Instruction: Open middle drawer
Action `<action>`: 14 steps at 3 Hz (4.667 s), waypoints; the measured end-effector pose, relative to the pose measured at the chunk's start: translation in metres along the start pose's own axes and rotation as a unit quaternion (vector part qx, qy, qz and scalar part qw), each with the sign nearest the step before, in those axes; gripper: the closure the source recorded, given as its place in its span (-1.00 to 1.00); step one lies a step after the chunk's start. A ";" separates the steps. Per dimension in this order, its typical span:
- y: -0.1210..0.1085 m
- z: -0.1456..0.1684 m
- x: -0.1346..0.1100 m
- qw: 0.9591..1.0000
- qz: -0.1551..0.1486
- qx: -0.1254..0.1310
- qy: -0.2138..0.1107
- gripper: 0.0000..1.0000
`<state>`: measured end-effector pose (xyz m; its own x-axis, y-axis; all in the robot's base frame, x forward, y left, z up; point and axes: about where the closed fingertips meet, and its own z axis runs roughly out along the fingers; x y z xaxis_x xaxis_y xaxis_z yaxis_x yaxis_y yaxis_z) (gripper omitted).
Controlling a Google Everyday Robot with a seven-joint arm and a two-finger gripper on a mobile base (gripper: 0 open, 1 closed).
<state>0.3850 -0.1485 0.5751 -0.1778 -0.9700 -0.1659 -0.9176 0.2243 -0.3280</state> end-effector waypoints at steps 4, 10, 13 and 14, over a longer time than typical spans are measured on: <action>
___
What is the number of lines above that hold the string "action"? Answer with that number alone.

** Answer for this exercise **
2